Questa settimana Washington compie un altro passo: domani 6 febbraio, la NATO sotto comando USA si allarga ulteriormente, con la firma del protocollo di adesione della Macedonia del Nord quale 30° membro.

 

Non sappiamo quale altro passo farà Washington la settimana prossima, ma sappiamo qual è la direzione: una sempre più rapida successione di atti di forza con cui gli USA e le altre potenze dell’Occidente cercano di mantenere il predominio unipolare in un mondo che sta divenendo multipolare. Tale strategia - espressione non di forza ma di debolezza, tuttavia non meno pericolosa - calpesta le più elementari norme di diritto internazionale.

 

Caso emblematico è il varo di nuove sanzioni USA contro il Venezuela, con il «congelamento» di beni per 7 miliardi di dollari appartenenti alla compagnia petrolifera di Stato, allo scopo dichiarato di impedire al Venezuela, il paese con le maggiori riserve petrolifere del mondo, di esportare petrolio. Il Venezuela, oltre ad essere uno dei sette paesi del mondo con riserve di coltan, è ricco anche di oro, con riserve stimate in oltre 15 mila tonnellate, usato dallo Stato per procurarsi valuta pregiata e acquistare farmaci, prodotti alimentari e altri generi di prima necessità. Per questo il Dipartimento del Tesoro USA, di concerto con i ministri delle Finanze e i governatori delle Banche Centrali di Unione europea e Giappone, ha condotto una operazione segreta di «esproprio internazionale» (documentata da Il Sole 24 Ore).

 

Ha sequestrato: 31 tonnellate di lingotti d’oro appartenenti allo Stato venezuelano: 14 tonnellate depositate presso la Banca d’Inghilterra, più altre 17 tonnellate trasferite a questa banca dalla tedesca Deutsche Bank che li aveva avuti in pegno a garanzia di un prestito, totalmente rimborsato dal Venezuela in valuta pregiata.
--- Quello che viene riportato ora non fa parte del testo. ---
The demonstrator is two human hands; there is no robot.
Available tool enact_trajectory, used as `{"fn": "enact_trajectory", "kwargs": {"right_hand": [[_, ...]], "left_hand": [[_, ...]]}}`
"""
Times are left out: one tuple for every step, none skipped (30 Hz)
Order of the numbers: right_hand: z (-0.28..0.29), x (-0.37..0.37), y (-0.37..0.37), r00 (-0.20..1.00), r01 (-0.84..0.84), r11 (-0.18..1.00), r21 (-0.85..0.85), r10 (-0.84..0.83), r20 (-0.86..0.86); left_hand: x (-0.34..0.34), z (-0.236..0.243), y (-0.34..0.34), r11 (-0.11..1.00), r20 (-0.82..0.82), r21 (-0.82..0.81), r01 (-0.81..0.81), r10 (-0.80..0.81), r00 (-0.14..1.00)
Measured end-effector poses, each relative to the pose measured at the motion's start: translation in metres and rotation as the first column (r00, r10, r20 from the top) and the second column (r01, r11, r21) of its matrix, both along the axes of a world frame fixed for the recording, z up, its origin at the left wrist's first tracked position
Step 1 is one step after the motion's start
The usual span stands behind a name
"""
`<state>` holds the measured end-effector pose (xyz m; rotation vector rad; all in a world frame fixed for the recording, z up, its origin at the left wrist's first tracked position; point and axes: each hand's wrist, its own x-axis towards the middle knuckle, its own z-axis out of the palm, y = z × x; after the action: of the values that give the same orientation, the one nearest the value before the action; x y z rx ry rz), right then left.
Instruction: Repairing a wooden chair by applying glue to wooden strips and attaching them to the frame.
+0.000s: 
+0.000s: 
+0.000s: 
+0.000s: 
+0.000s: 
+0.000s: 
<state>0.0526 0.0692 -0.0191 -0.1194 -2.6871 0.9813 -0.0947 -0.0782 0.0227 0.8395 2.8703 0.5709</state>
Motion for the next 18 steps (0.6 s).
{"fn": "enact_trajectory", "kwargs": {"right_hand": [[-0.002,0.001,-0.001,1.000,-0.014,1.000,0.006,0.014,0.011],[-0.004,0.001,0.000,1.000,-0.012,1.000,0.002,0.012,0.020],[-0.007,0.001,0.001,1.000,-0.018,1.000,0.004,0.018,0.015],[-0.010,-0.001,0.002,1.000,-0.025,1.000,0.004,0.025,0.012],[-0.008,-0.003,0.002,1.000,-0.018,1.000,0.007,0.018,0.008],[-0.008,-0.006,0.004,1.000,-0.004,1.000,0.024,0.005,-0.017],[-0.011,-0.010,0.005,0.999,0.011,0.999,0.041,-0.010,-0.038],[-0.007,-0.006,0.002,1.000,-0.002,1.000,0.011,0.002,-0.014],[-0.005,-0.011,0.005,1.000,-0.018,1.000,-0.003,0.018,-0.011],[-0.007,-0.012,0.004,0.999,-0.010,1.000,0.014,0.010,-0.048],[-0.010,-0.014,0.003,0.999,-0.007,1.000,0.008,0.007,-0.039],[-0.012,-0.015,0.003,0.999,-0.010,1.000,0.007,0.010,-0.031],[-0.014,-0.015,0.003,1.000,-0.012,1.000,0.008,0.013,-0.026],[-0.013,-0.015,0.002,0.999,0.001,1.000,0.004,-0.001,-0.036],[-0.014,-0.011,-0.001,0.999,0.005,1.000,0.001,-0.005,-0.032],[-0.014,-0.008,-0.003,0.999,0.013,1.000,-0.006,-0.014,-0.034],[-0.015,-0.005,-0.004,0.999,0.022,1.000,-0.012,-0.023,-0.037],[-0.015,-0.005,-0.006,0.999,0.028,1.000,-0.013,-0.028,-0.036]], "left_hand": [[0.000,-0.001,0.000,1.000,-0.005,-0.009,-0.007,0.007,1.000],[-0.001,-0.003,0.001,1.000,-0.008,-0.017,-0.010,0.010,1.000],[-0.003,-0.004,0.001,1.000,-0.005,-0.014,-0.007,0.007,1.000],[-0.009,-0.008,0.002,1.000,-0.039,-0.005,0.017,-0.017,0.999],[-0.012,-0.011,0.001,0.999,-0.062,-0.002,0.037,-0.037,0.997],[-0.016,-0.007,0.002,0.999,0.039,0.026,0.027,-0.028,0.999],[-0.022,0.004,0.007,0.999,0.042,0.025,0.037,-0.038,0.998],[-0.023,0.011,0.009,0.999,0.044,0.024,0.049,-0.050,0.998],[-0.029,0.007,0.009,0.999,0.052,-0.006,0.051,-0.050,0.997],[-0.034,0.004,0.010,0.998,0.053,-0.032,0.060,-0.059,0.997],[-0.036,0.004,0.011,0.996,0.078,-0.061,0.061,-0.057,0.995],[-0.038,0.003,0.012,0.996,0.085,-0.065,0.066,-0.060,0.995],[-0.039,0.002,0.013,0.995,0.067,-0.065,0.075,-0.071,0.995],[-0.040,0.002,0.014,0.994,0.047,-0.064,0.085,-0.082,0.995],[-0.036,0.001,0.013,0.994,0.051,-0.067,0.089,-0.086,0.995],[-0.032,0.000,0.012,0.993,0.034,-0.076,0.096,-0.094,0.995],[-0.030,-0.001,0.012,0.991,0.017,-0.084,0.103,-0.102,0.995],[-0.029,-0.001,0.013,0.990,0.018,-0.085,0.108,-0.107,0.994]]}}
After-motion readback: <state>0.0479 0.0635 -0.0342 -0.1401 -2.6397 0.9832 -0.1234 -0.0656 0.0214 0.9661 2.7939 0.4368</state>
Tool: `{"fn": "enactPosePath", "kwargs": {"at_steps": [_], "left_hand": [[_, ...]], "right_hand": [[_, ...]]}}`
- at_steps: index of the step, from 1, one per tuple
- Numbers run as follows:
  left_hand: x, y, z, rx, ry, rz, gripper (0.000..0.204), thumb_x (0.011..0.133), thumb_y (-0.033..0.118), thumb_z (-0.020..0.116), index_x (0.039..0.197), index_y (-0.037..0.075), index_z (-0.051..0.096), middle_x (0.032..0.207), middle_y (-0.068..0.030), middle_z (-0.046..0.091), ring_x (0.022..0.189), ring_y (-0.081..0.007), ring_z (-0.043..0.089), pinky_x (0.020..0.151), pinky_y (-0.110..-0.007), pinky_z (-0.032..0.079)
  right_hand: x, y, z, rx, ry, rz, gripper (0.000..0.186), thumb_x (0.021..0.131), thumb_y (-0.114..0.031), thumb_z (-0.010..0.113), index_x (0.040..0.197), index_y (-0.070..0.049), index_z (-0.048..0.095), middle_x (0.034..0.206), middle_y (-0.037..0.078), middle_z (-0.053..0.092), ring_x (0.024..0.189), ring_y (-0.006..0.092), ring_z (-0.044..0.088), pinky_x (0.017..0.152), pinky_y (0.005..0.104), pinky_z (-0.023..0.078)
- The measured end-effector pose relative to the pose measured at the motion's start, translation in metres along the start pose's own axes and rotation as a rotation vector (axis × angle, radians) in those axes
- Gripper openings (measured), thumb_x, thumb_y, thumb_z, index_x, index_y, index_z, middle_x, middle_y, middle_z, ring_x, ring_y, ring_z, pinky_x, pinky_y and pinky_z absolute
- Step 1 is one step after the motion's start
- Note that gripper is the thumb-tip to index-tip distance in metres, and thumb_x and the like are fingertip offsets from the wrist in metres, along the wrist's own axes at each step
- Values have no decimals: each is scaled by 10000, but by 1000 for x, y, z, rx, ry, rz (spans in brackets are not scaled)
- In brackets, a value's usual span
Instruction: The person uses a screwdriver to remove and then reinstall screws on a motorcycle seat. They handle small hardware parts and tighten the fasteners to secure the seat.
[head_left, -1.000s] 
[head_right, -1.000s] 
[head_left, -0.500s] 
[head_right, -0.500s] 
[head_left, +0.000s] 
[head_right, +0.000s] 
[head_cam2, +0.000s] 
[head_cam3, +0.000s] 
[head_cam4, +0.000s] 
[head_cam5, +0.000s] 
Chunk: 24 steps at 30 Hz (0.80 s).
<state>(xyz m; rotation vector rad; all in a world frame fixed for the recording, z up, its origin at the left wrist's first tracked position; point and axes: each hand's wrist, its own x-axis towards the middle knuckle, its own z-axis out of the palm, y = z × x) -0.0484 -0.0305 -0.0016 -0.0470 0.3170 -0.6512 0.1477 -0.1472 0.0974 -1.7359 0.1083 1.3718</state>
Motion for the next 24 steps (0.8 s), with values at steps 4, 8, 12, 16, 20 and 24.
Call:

Una vera e propria rapina, sullo stile di quella che nel 2011 ha portato al «congelamento» di 150 miliardi di dollari di fondi sovrani libici (ormai in gran parte spariti), con la differenza che quella contro l’oro venezuelano è stata condotta segretamente. Lo scopo è lo stesso: strangolare economicamente lo Stato-bersaglio per accelerarne il collasso, fomentando l’opposizione interna, e, se ciò non basta, attaccarlo militarmente dall’esterno.

 

Con lo stesso dispregio delle più elementari norme di condotta nei rapporti internazionali, gli Stati uniti e i loro alleati accusano la Russia di violare il Trattato INF, senza portare alcuna prova, mentre ignorano le foto satellitari diffuse da Mosca le quali provano che gli Stati Uniti avevano cominciato a preparare la produzione di missili nucleari proibiti dal Trattato, in un impianto della Raytheon, due anni prima che accusassero la Russia di violare il Trattato.

 

Riguardo infine all’ulteriore allargamento della NATO, che sarà sancito domani, va ricordato che nel 1990, alla vigilia dello scioglimento del Patto di Varsavia, il Segretario di Stato USA James Baker assicurava il Presidente dell’URSS Mikhail Gorbaciov che «la NATO non si estenderà di un solo pollice ad Est». In vent’anni, dopo aver demolito con la guerra la Federazione Jugoslava, la NATO si è estesa da 16 a 30 paesi, espandendosi sempre più ad Est verso la Russia.